Jan Morris's book The Matter of Wales has been on my shelf since then...I think I bought it in Hay on Wye. I read it slowly and savored Morris's intricate prose, part history, part travelogue, all written with a love and respect for the Welsh people. It is an old-fashioned kind of travel book, I think, and, of course, somewhat outdated as it was written in 1985. I noticed there is a revised edition from 2000 so that would help with some of the political and economic information. There was a sense that Wales had a high point in the past, perhaps, and was struggling to maintain its identity at the time of publication. I have a sense that is changing. ( )
  witchyrichy | Jun 9, 2023 |
Free Cymry!

Since Jan Morris/TREFAN MORYS 1984 edition,
Wales has again moved in its misty direction of independence from England.

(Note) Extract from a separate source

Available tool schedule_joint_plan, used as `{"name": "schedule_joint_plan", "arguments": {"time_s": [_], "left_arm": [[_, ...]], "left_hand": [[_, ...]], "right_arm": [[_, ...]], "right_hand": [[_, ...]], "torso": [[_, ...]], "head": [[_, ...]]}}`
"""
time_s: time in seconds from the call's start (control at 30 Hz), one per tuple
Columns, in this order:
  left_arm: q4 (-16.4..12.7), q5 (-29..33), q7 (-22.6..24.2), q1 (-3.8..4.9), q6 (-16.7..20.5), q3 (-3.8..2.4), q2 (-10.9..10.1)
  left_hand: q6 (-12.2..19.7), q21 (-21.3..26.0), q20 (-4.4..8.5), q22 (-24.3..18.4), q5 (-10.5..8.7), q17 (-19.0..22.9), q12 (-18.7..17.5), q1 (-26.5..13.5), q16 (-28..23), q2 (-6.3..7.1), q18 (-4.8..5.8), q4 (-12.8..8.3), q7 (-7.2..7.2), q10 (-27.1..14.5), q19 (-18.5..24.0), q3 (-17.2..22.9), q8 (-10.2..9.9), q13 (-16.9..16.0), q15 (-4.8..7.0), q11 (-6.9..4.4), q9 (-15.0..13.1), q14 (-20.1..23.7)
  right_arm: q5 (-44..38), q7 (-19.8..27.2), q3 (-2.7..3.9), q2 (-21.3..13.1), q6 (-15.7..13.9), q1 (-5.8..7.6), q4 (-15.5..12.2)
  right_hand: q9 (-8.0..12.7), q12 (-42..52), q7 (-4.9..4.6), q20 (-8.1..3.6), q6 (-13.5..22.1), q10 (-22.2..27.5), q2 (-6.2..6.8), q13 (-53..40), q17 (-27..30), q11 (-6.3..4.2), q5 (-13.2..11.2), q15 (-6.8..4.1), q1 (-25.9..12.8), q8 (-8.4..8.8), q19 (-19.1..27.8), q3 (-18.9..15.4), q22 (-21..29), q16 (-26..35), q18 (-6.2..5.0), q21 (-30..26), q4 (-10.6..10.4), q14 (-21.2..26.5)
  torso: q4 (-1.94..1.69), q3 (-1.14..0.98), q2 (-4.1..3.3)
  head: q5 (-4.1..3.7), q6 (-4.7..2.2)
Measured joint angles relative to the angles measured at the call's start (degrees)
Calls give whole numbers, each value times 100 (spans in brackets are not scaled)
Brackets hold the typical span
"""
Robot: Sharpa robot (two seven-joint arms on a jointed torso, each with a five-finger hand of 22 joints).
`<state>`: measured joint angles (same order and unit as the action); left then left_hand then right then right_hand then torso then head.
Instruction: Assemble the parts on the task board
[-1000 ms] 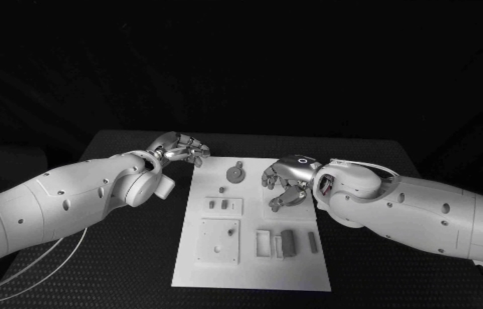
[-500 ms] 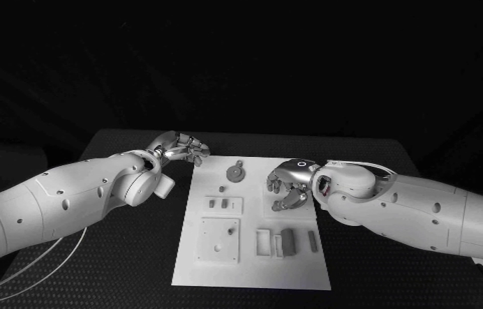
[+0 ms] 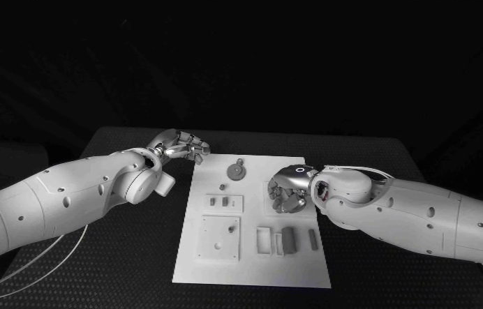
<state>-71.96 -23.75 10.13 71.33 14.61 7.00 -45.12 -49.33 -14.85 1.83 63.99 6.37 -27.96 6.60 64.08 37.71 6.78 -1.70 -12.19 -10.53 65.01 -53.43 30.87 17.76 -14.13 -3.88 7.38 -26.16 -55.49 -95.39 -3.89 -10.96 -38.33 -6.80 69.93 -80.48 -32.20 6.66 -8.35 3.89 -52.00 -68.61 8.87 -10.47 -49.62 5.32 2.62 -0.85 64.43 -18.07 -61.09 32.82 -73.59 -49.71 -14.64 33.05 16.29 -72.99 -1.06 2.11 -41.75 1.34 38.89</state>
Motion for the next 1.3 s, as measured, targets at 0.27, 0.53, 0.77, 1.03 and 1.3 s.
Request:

Heroes include: Owain Glyndur, Wilfred Owen, Lloyd George, Morgan Rees, Dic Penderyn and Iolo, then on to George Powell, Shakespeare, and Frank Lloyd Wright.

With its "...grandeur tinged with melancholy...", with its love of nature -
its newly healthy soil,
rivers, bogs, and waterfalls,
mountains, valleys and the Sea,
with Border Collies and Welsh Corgis,
with freedom and knitting, folklore and King Arthur,
its singular language, customs, and fizz,
and odd eastern neighbor, Wales stands alone.

(New map would be welcome - directions from text hard to follow.
Updated photographs would also be great. "Squaws?"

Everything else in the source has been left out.